The town hall in Coeur d’Alene was not the first time Trouette and other LEAR security forces have been deployed against community activists. A few years back, they were working to surveil anti-logging tree sits and protests in the Jackson Demonstration State Forest in California. CAL FIRE said they LEAR was working as “safety managers,” not private security. But local environment justice and indigenous groups reported that LEAR employees were instructing loggers on how to make “citizens arrests” of protestors. In one incident outside a logging gate, according to local public radio outlet KZYX, about 20 minutes after Paul Trouette left the site, a “large black truck with no license places” arrived and pulled alongside a Native Hawaiian activist and singer who was part of the effort to defend the site from logging. As a lawyer working with one of the groups wrote, “They didn’t say who they were, they didn’t say we’re with the police, or we’re with Cal Fire. They just came up to her and said, you need to leave. And when she said that she wouldn’t, they responded by reaching into their pocket and throwing bullet casings at her face and saying, you know, it’s dangerous in here. And I think any reasonable person would feel that that was a death threat.” One of the men in the truck was reportedly wearing a Blue Lives Matter mask.

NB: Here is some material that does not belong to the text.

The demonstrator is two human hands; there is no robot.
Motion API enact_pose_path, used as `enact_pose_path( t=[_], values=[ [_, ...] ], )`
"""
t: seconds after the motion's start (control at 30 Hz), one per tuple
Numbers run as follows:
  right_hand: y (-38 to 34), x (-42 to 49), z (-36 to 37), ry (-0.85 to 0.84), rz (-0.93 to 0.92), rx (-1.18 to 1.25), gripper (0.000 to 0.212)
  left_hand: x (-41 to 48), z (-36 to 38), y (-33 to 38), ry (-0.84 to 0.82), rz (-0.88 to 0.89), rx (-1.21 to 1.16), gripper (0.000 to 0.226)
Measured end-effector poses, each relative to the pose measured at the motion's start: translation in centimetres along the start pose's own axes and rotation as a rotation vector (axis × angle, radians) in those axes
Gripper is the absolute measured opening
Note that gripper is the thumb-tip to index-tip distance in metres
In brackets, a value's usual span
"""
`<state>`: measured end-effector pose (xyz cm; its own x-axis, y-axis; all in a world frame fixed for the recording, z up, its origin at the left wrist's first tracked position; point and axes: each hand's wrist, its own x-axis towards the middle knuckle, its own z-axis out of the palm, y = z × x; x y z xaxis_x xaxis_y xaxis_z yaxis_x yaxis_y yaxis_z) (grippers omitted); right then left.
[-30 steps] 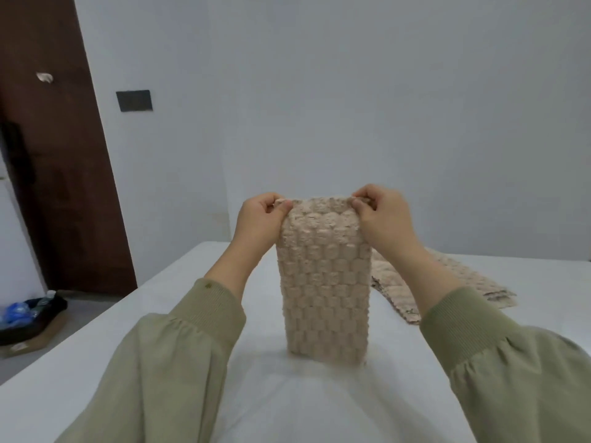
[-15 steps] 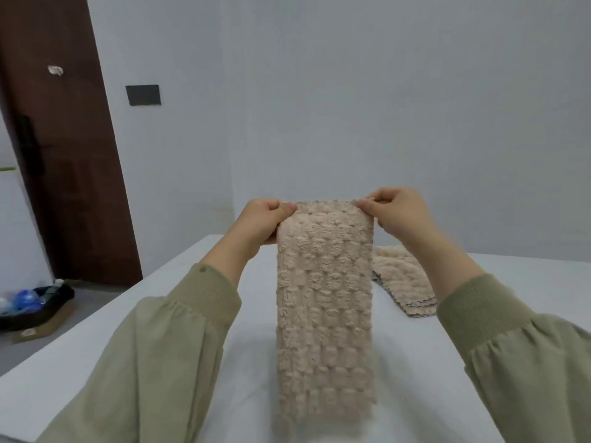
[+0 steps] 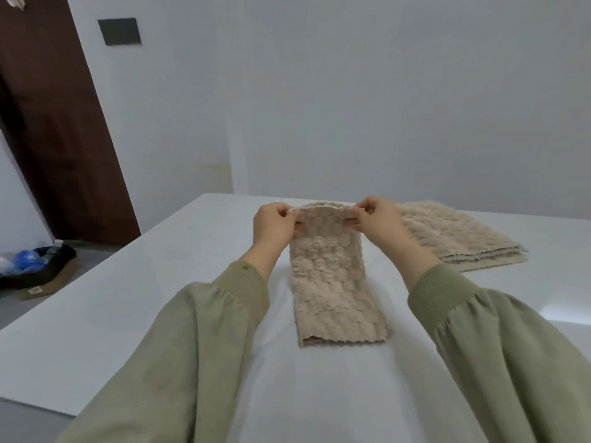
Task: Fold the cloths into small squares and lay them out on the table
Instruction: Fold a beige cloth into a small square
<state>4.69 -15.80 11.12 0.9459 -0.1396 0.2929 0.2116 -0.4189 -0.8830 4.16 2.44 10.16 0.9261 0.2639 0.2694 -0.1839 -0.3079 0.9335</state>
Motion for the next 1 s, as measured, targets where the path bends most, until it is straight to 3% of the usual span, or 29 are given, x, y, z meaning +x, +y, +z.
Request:
enact_pose_path(
  t=[0.23,0.43,0.57,0.8,0.9,1.0],
  values=[
    [2.8,-1.1,0.4,0.053,-0.059,-0.071,0.011,-1.6,1.8,-3.7,-0.083,-0.053,-0.163,0.017],
    [5.2,-4.8,0.0,0.137,-0.082,-0.009,0.015,-5.3,1.2,-5.6,-0.054,-0.194,-0.472,0.022],
    [6.6,-8.7,-0.4,0.172,-0.106,-0.011,0.013,-7.3,-0.4,-5.4,-0.131,-0.182,-0.486,0.02],
    [7.5,-11.2,-1.9,-0.072,-0.068,-0.132,0.015,-9.3,-1.6,-5.4,-0.232,-0.194,-0.176,0.008],
    [7.1,-11.4,-2.1,-0.122,-0.115,-0.227,0.012,-9.2,-1.6,-5.9,-0.247,-0.114,0.034,0.009],
    [6.8,-11.2,-2.5,-0.283,-0.157,-0.389,0.022,-8.9,-1.7,-6.0,-0.346,-0.009,0.256,0.016]
  ],
)
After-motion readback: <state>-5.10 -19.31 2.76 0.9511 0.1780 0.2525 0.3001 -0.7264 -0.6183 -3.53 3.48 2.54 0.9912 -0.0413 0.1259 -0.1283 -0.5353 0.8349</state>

Only after the three men from LEAR dragged Teresa Borrenpohl into the hallway outside the auditorium on Saturday did Coeur d’Alene police arrive and intervene, at first seemingly unaware of who the LEAR guys were, asking if they were with the sheriff. According to the Coeur d’Alene Press, White “said it’s not appropriate for law enforcement to forcefully remove a person from a town hall for speaking out of turn or shouting.” White also told the Press that “his officers declined the sheriff’s request that Borrenpohl be arrested for trespassing.” (She was charged with misdemeanor battery for allegedly biting one of the men who grabbed her, but the charge was dismissed by the city attorney on Monday.)

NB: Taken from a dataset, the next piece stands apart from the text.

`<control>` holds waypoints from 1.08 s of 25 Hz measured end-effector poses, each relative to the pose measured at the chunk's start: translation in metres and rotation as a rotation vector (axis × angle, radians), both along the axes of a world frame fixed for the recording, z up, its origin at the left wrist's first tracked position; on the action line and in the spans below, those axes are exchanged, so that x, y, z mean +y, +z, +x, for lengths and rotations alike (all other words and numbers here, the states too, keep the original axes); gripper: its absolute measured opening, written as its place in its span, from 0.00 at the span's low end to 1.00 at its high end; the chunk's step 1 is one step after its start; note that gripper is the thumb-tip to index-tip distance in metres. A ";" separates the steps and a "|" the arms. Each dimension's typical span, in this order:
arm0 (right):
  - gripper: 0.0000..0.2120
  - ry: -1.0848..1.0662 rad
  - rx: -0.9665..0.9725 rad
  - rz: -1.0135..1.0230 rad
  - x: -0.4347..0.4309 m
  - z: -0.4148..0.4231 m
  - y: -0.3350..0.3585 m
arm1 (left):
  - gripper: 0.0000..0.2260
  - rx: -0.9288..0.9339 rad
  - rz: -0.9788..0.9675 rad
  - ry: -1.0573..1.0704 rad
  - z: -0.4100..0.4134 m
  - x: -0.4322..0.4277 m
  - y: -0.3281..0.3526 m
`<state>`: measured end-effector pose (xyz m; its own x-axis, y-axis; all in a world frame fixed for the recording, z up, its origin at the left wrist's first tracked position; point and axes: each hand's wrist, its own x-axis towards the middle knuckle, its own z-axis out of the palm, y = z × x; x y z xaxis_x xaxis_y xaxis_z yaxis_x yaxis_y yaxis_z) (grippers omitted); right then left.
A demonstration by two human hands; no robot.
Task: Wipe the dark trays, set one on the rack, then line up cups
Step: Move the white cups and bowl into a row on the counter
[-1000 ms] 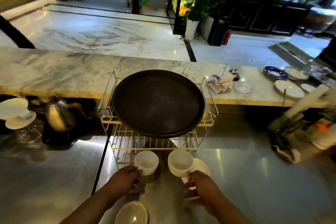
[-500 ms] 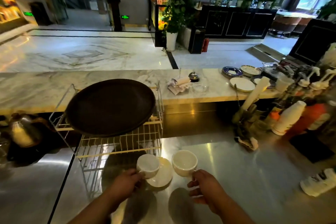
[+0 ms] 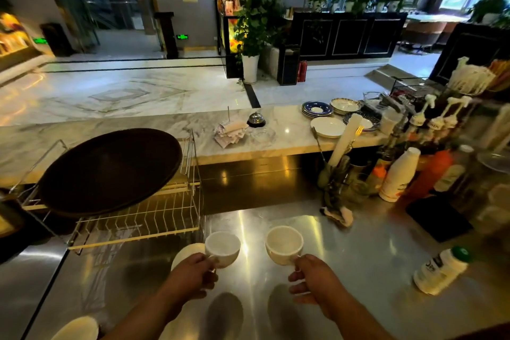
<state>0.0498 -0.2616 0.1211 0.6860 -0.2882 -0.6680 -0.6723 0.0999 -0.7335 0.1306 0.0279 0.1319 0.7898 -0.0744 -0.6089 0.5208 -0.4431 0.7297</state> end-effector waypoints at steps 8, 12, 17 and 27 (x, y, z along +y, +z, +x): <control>0.11 0.016 0.077 0.001 0.010 0.038 -0.013 | 0.08 -0.039 -0.031 -0.051 0.032 -0.016 -0.033; 0.10 0.009 0.121 -0.012 0.020 0.068 -0.016 | 0.08 -0.030 -0.068 -0.083 0.066 -0.020 -0.052; 0.13 0.028 0.149 -0.077 0.013 0.110 -0.027 | 0.08 -0.003 -0.057 -0.017 0.102 -0.035 -0.066; 0.12 0.012 0.147 -0.017 -0.015 0.212 -0.051 | 0.09 0.025 -0.148 0.247 0.167 -0.079 -0.080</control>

Late on Monday, the Coeur d’Alene police announced that LEAR’s license to operate in the city was now revoked due to the incident. Police also said that LEAR had been hired by the town hall organizers. Sheriff Norris has maintained that the firm’s actions were proper. They are certainly in keeping with LEAR’s history of policing protest while the agencies who hired them distance themselves from the private security they hired.
In the recent past, unfortunately, what the far right do in Idaho has been an indicator of what may be erupting elsewhere—whether that’s masked militia groups patrolling Pride events, or violent white supremacists running for office. Under this Trump administration, it feels like a series of limits are being tested, and in this part of the country, the tests were already underway. A Unite the Right attendee already won an endorsement from the Kootenai County Republican Central Committee in 2021 (he lost). Sheriff Norris already went viral for hunting for “explicit” books in a local library. Now, with the apparent blessing of the county sheriff, a group of men who would not identify themselves and who were working for the local Republican party have dragged someone out of a political meeting, her speech considered grounds for arrest. What’s next? And who will stand in their way?